● WHAT THIS TASK INVOLVES: Wherever "origin" appears in the records below, copy the line that holds it.

● EXERCISE DATA:
··········

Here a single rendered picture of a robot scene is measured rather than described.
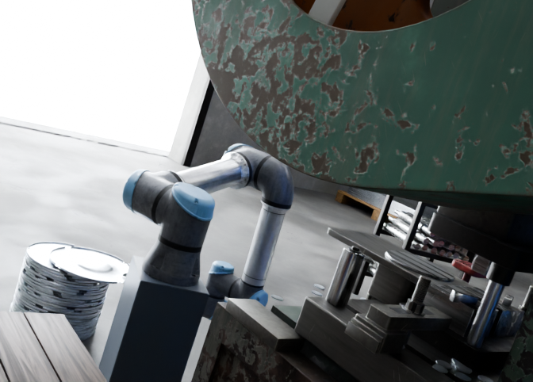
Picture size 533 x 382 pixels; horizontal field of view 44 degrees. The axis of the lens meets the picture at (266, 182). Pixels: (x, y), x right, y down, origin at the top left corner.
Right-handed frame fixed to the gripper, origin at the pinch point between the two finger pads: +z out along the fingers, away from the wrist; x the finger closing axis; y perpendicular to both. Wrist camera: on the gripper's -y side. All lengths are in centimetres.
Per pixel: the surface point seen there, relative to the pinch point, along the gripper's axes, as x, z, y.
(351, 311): -47, -56, 112
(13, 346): -12, 0, 90
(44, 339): -12, -3, 83
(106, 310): 23.6, 8.0, -23.5
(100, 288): 5.1, 6.2, 5.1
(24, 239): 24, 61, -67
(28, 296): 12.0, 25.6, 13.1
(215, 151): 6, 32, -417
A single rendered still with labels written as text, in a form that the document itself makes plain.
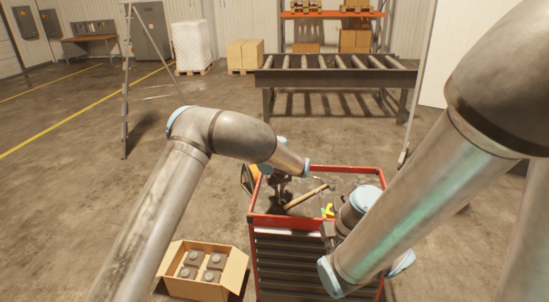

··········

● TASK ANSWER:
Picture size 533 x 382 pixels; horizontal field of view 44 degrees. The axis of the lens meets the picture at (266, 182). Pixels: (x, y), x right, y down, origin at the top left corner.
Right-handed frame fixed to the gripper, origin at the pinch point between the two finger pads: +z out along the fingers, away from the wrist; x the finger closing axis; y perpendicular to both. Wrist camera: on the gripper's -y side. All lengths are in centimetres.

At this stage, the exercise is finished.